'Preparing data for Gephi with Python or R
I am currently trying to prepare my data for network analysis in Gephi. I have data in the following format:
Raw Data
SHIPMENTCOUNT US Port Foreign Initial Port Ultimate Port
1 BALTIMORE ANTWERP DORTMUND
1 BALTIMORE ANTWERP MUMBAI
1 BALTIMORE ANTWERP SPIJKENISSE
1 BALTIMORE BEILUN XIAOLAN
1 BALTIMORE BREMERHAVEN ETTRINGEN
1 BALTIMORE BREMERHAVEN HILTER
1 BALTIMORE CAUCEDO SANTOS
1 BALTIMORE CRISTOBAL SANTOS
1 BALTIMORE FELIXSTOWE MILTON KEYNES
1 BALTIMORE FELIXSTOWE WALTHAM CROSS
1 BALTIMORE FELIXSTOWE WISBECH
1 BALTIMORE GENOA CARPENEDOLO
1 BALTIMORE GENOA PONTE SAN MAR
1 BALTIMORE HALIFAX TORONTO
1 BALTIMORE HAMBURG HORST
1 BALTIMORE HAMBURG VILSHOFEN
1 BALTIMORE HONG KONG NHAVA SHEVA
1 BALTIMORE HONG KONG ZHANGJIAGANG
1 BALTIMORE LE HAVRE GREENOCK
1 BALTIMORE LE HAVRE MAURON
1 BALTIMORE LE HAVRE WORCESTER
1 BALTIMORE LEGHORN FIESSO UMBERI
1 BALTIMORE LIVERPOOL GOLDTHORPE
1 BALTIMORE NAVEGANTES BETANIA
1 BALTIMORE ROTTERDAM EEMNES
And I need data in this format (The network is directed and goes from the ultimate port to the foreign initial port, and from the foreign initial port to the US port.
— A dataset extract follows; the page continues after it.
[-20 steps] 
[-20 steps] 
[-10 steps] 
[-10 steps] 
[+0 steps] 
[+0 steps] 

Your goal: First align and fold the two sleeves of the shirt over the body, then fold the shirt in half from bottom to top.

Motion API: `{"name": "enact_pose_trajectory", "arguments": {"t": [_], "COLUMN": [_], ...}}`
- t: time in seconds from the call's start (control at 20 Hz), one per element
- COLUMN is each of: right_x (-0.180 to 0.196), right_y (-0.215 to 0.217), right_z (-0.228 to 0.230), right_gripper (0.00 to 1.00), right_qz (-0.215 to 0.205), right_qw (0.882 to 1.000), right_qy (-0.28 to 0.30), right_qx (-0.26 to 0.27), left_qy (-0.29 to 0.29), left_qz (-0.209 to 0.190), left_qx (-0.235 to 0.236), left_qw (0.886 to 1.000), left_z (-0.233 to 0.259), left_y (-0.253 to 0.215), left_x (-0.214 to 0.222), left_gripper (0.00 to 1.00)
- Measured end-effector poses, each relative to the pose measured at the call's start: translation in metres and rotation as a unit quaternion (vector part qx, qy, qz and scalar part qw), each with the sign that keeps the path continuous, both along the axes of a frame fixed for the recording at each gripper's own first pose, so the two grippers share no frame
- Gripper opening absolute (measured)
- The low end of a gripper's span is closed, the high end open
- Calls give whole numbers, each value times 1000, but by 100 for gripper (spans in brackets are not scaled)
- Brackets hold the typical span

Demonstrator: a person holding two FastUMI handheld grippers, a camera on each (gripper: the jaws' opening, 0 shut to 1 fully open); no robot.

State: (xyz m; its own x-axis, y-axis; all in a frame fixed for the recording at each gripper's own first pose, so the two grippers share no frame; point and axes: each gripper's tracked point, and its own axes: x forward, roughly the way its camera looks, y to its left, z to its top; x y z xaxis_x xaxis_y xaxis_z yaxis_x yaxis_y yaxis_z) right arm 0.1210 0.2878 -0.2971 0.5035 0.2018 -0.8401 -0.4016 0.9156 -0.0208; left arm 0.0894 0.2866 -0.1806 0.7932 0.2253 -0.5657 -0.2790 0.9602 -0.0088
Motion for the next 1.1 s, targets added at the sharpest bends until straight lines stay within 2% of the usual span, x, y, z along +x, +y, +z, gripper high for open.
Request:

The weights are the same for the values in the same row):
Formatted data
Source Target Type Weight
DORTMUND ANTWERP Directed 1
MUMBAI ANTWERP Directed 1
SPIJKENISSE ANTWERP Directed 1
XIAOLAN BEILUN Directed 1
ETTRINGEN BREMERHAVEN Directed 1
HILTER BREMERHAVEN Directed 1
SANTOS CAUCEDO Directed 1
SANTOS CRISTOBAL Directed 1
MILTON KEYNES FELIXSTOWE Directed 1
WALTHAM CROSS FELIXSTOWE Directed 1
WISBECH FELIXSTOWE Directed 1
CARPENEDOLO GENOA Directed 1
PONTE SAN MAR GENOA Directed 1
TORONTO HALIFAX Directed 1
HORST HAMBURG Directed 1
VILSHOFEN HAMBURG Directed 1
NHAVA SHEVA HONG KONG Directed 1
ZHANGJIAGANG HONG KONG Directed 1
GREENOCK LE HAVRE Directed 1
MAURON LE HAVRE Directed 1
WORCESTER LE HAVRE Directed 1
FIESSO UMBERI LEGHORN Directed 1
GOLDTHORPE LIVERPOOL Directed 1
BETANIA NAVEGANTES Directed 1
EEMNES ROTTERDAM Directed 1
Solution 1:[1]
assuming df is your initial table (please DO provide example data by using dput
: see below)
library(dplyr)
get_unique_edges <- function(two_columns){
two_columns %>% unlist %>% combn(., m = 2) %>% t %>% unique
}
edges <-
structure(
.Data = data.frame(rbind(
get_unique_edges(df[4:3]),
get_unique_edges(df[3:2])
), 'Directed', 1),
.Names = c('Source', 'Target', 'Type', 'Weight')
) %>%
filter(Source != Target) %>%
arrange(Source, Target)
output:
edges %>% head
## > edges %>% head
## Source Target Type Weight
## 1 ANTWERP BALTIMORE Directed 1
## 2 ANTWERP BEILUN Directed 1
## 3 ANTWERP BEILUN Directed 1
## 4 ANTWERP BREMERHAVEN Directed 1
## 5 ANTWERP BREMERHAVEN Directed 1
## 6 ANTWERP CAUCEDO Directed 1
example data:
## output of dput(df):
structure(list(SHIPMENTCOUNT = c(1L, 1L, 1L, 1L, 1L, 1L, 1L,
1L), US.Port = c("BALTIMORE", "BALTIMORE", "BALTIMORE", "BALTIMORE",
"BALTIMORE", "BALTIMORE", "BALTIMORE", "BALTIMORE"), Foreign.Initial.Port = c("ANTWERP",
"ANTWERP", "ANTWERP", "BEILUN", "BREMERHAVEN", "BREMERHAVEN",
"CAUCEDO", "CRISTOBAL"), Ultimate.Port = c("DORTMUND", "MUMBAI",
"SPIJKENISSE", "XIAOLAN", "ETTRINGEN", "HILTER", "SANTOS", "SANTOS"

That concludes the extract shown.